Too often terms are bandied about as if everyone is intimately familiar with them. Exposed only to the term, people develop a passing familiarity with them without ever being provided necessary information.
The G-7 is an example of this. For many, it is merely “an economic event” that draws anarchists to riot in the streets. With ignorance abounding, it becomes easy target as something organized by “the globalists”.
(“Globalist” is an interesting term in itself. To the political left, it’s multinational corporations stealing the wealth of the average person. To the New Right (the political left in nationalist clothing) it’s an attempt at One World Government and New World Orderism.)
But what is it?
The G-7 is a group of powerful nations – all democracies or representative republics – who, acknowledging their combined global footprint, attempt to negotiate development agreements to prevent any massive social, political and fiscal upheavals. If the United Nations were likened to a giant city council meeting, the G-7 would be the seven most prominent city leaders getting together with their families for a weekly barbecue.
It started in 1973 when a group of finance ministers got together in the White House. France, the U.K. and West Germany’s representatives came and discussed world fiscal matters such as how to deal with currency manipulation and resource management (in the early 1970s, the dominant economic theory was that the world was running out of resources. Even though the theories have subsequently been conclusively disproven, they were a great concern of the time.)
The meeting was successful, and the ministers decided to schedule another. They quickly decided to make it a regular event, and invited Japan to join. This became the Group of Five.
The continued success of this event helped to inspire the national leaders to emulate it. In 1975, the G-6, or Group of Six, was formed by the leaders of the Group of Five nations with Italy’s Prime Minister included. The next year, Canada’s Prime Minister was included and the contemporary G-7 was born.

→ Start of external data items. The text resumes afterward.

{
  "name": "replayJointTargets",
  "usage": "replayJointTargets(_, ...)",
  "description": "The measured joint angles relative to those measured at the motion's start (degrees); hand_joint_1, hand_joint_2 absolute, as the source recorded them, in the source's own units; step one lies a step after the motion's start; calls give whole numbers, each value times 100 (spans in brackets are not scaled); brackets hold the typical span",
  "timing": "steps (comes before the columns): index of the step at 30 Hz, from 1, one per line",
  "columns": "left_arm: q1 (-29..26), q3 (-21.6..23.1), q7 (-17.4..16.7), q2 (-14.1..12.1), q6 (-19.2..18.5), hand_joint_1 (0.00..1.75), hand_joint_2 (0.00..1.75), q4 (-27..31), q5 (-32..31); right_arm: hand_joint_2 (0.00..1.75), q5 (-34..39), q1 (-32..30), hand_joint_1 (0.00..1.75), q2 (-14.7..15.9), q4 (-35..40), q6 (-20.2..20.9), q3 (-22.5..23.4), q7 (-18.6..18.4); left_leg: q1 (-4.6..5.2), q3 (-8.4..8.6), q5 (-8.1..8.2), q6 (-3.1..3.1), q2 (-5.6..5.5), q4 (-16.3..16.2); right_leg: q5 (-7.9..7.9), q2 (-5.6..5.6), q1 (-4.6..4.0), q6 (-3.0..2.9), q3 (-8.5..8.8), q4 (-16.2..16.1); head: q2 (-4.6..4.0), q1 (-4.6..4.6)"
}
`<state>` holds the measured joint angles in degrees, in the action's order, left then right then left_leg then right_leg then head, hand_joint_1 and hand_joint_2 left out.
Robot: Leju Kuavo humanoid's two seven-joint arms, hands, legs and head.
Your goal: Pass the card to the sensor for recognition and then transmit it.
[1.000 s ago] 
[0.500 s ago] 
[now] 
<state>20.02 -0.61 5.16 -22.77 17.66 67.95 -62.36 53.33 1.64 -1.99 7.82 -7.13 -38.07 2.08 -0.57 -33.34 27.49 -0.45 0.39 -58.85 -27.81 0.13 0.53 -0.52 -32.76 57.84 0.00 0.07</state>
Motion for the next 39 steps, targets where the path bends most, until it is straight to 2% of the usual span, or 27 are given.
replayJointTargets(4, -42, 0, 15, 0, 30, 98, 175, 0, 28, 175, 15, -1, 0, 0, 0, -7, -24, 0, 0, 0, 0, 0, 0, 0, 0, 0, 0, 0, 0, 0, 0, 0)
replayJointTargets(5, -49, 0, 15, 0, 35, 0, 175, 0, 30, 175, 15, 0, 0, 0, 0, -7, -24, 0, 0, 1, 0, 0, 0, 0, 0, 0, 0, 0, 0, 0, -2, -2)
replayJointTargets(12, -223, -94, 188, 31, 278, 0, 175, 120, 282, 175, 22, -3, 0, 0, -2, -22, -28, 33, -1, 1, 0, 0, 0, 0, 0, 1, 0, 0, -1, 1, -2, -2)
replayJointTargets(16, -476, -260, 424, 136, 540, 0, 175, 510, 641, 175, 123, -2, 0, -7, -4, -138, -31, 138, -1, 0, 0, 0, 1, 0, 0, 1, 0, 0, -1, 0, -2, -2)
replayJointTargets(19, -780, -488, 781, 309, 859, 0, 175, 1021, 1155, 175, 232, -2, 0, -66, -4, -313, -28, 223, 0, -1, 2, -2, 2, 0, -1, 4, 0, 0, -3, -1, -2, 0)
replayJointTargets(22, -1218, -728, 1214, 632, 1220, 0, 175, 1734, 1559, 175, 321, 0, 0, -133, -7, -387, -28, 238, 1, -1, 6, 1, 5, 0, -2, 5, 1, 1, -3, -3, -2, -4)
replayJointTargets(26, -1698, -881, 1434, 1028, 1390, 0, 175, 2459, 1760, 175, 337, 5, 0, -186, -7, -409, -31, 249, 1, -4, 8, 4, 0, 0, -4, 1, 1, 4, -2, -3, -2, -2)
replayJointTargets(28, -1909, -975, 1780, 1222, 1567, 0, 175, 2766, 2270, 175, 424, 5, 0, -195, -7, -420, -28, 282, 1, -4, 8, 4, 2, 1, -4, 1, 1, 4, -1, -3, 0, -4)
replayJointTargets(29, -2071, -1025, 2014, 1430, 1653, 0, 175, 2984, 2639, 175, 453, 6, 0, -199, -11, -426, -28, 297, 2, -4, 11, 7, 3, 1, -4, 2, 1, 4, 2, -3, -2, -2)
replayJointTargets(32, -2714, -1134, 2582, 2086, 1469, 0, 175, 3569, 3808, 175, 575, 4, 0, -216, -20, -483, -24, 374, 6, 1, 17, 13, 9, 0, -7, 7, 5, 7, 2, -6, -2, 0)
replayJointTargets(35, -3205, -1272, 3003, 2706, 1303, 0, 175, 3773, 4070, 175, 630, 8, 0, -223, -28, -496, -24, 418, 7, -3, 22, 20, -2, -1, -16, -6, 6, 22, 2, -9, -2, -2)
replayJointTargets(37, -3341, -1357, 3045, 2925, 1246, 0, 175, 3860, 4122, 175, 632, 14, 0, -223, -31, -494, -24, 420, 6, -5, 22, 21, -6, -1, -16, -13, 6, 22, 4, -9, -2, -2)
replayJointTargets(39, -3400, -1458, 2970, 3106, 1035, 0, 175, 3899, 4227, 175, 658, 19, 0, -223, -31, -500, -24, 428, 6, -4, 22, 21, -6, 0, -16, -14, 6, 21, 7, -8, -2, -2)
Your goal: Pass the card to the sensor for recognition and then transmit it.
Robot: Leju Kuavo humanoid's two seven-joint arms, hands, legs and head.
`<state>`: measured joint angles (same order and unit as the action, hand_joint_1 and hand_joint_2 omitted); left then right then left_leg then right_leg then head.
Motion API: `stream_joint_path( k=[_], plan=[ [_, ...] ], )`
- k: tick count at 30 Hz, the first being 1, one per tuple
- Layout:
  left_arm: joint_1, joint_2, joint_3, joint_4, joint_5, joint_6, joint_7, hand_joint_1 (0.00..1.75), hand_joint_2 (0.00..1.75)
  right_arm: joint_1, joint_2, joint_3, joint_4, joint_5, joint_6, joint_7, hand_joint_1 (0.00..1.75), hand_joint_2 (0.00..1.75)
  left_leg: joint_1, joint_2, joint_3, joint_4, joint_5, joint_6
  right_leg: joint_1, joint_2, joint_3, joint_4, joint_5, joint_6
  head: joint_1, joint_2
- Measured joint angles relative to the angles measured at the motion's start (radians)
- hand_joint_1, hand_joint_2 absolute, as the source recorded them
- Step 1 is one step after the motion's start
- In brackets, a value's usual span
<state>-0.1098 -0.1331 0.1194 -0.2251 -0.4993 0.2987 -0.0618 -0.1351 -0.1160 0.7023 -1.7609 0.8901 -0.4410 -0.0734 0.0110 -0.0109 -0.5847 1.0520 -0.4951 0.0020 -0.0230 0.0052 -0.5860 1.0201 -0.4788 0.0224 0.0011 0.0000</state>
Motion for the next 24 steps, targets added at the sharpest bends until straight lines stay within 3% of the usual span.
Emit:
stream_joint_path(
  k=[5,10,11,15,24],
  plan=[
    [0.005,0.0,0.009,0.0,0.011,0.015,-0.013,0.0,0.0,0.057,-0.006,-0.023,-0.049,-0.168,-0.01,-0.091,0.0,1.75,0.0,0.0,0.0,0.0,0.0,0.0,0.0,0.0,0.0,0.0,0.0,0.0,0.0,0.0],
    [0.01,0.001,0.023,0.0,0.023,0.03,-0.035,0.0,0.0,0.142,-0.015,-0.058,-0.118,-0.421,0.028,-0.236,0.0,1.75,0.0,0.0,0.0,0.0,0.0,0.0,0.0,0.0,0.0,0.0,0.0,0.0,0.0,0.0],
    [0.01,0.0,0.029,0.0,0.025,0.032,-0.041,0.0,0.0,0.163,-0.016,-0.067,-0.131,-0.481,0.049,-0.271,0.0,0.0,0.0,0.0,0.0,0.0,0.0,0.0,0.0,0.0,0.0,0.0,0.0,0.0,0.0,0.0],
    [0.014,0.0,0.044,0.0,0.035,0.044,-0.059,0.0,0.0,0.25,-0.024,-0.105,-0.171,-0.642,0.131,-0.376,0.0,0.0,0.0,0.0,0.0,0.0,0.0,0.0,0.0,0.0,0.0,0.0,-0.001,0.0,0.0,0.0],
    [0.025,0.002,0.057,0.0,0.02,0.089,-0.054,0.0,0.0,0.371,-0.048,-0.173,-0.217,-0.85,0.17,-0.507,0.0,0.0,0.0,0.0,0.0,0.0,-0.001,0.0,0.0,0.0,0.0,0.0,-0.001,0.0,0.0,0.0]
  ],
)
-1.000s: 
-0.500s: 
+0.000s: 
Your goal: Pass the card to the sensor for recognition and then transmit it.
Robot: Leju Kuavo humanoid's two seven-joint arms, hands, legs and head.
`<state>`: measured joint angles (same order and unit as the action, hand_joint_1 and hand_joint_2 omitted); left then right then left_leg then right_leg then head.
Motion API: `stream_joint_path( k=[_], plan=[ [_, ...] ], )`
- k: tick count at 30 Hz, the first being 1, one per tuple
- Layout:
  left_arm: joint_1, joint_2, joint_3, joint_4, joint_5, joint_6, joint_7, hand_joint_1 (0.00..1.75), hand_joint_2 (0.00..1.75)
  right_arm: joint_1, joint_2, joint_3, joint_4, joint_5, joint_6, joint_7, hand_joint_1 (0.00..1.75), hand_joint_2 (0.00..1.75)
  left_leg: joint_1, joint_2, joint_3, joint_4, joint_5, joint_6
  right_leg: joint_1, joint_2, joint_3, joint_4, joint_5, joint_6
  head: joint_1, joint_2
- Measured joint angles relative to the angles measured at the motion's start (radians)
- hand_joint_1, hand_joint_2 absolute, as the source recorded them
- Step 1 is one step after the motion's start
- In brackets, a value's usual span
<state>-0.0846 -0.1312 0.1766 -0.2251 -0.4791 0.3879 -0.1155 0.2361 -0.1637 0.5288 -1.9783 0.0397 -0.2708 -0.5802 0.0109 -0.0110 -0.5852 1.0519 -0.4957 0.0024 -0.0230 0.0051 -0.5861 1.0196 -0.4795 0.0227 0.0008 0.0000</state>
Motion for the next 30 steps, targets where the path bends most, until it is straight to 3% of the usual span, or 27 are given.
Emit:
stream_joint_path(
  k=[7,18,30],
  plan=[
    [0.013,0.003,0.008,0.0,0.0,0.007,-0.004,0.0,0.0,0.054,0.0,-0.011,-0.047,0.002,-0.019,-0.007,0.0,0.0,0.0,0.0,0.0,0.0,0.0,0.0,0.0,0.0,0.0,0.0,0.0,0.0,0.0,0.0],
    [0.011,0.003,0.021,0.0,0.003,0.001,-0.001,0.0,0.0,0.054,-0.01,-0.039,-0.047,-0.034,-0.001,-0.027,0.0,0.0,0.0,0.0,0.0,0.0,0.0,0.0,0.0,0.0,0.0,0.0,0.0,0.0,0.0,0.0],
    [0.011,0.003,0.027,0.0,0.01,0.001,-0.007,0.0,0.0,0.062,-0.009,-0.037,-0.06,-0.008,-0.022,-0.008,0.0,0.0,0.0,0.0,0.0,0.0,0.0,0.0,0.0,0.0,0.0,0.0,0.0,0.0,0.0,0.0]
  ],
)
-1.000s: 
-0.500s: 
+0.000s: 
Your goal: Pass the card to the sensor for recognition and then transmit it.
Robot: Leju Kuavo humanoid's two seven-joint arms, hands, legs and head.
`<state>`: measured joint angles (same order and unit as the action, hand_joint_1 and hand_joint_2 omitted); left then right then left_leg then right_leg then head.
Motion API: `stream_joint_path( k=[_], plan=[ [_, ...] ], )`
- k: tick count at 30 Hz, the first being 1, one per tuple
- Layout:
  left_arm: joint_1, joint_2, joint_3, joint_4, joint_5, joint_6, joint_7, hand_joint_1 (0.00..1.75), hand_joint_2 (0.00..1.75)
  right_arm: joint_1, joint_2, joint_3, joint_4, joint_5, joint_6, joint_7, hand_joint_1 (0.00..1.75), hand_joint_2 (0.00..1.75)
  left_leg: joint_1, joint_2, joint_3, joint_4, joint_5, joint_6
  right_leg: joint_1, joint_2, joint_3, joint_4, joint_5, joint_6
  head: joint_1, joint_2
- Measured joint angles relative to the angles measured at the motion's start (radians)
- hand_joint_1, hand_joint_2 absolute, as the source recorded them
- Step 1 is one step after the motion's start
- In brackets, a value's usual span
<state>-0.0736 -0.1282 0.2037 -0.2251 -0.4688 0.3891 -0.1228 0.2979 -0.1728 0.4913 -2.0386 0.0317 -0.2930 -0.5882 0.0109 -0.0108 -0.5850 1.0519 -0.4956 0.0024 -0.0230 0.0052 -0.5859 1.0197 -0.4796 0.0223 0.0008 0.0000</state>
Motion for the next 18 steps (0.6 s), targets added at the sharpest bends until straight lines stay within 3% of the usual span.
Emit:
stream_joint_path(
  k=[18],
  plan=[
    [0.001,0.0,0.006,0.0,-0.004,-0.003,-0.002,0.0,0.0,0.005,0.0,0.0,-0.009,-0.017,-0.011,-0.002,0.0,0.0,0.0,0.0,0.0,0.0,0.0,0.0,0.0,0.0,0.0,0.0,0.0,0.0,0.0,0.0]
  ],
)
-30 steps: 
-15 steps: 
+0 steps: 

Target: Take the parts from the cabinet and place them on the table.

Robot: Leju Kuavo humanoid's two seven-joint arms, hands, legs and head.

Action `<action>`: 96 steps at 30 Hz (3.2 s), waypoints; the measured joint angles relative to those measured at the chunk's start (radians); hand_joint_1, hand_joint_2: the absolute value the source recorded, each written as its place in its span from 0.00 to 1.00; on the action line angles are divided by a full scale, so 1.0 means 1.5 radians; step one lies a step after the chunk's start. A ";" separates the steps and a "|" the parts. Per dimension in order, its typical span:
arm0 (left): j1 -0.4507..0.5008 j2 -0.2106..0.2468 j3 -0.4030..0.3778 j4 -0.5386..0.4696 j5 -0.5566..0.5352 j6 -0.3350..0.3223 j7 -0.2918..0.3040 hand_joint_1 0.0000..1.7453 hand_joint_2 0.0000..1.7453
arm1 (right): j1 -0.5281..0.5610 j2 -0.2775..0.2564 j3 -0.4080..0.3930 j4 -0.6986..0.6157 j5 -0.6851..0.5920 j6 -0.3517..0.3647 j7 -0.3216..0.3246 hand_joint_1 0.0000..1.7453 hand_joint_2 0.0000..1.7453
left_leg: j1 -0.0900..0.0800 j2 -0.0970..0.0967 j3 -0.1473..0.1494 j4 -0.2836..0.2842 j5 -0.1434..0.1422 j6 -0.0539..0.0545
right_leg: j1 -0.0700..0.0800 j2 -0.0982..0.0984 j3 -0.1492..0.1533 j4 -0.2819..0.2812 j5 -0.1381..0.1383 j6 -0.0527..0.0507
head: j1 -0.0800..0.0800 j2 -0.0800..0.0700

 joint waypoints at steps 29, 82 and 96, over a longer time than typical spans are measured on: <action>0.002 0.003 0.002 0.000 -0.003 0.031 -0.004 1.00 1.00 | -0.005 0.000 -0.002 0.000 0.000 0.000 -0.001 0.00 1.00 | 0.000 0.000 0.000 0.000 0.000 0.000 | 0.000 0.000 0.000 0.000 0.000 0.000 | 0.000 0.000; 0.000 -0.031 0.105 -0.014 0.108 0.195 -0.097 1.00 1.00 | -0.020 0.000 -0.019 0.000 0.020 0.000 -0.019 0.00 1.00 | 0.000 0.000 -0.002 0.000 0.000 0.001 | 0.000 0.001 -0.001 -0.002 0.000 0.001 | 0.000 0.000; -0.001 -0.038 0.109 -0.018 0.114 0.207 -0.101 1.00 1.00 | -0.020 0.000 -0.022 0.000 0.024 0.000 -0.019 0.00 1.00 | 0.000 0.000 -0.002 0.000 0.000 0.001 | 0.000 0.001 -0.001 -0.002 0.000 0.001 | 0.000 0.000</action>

Very little in the way of concrete policy gets hammered out at the G-7 meetings, but information about trends is shared, concerns about possible economic problems are shared, solutions are brainstormed, and new policy innovations are developed. Specific details are arranged later, whether in the form of national reforms or international arrangements.
The G-7 is, effectively, exactly what the United Nations was designed to be… but far more successful than the United Nations because it is not bogged down by layers of bureaucracy, false equivalencies and vote blocs. It is a forum in which friendly nations can propose solutions to global issues, while avoiding any illusion of an outside authority. The G-7 nations are not answering to any groups other than their own citizenry; they’re simply talking among themselves.
To anyone fearing the rise of a globalist agenda, they should reasonably be a Godsend. Their regular discussions help to correct problems before they can be leveraged into disasters. The G-7 stands, in its casual setting, as a greater impediment to George Soros or The Network becoming potential world dominators than a legion of James Bonds would be.
It has fostered not only successful policy initiatives but heightened affinity between world leaders. It has been so successful that Russia, upon becoming a democracy, was eager to get involved. In 1994, shortly after the fall of the Soviet Union, the Russian leader began attending the summits and the G-7 became the G-7+1. In 1997, they became the G-8. The close affiliation was likely a key reason why George W. Bush, early in his Presidency, viewed Putin as a potential strong ally.
In 2014, after Russia annexed Crimea – the latest and most grievous of a series of dictatorial offenses- they were ejected from the G-8. To further the original analogy, when your barbecue buddies discover that you’re the one who’s been slashing tires and poisoning their pets, you’re not likely to be invited for burgers next week.
This is what President Trump walks into today. Most of the other leaders, viewing themselves as having been attacked by Trump, are currently feeling solidly negative toward him and there are active discussions about whether the G-7 will reform as a G-6, without the United States. It is reasonable to hope that all sides recognize the good this forum has done in the past, and take steps to preserve it.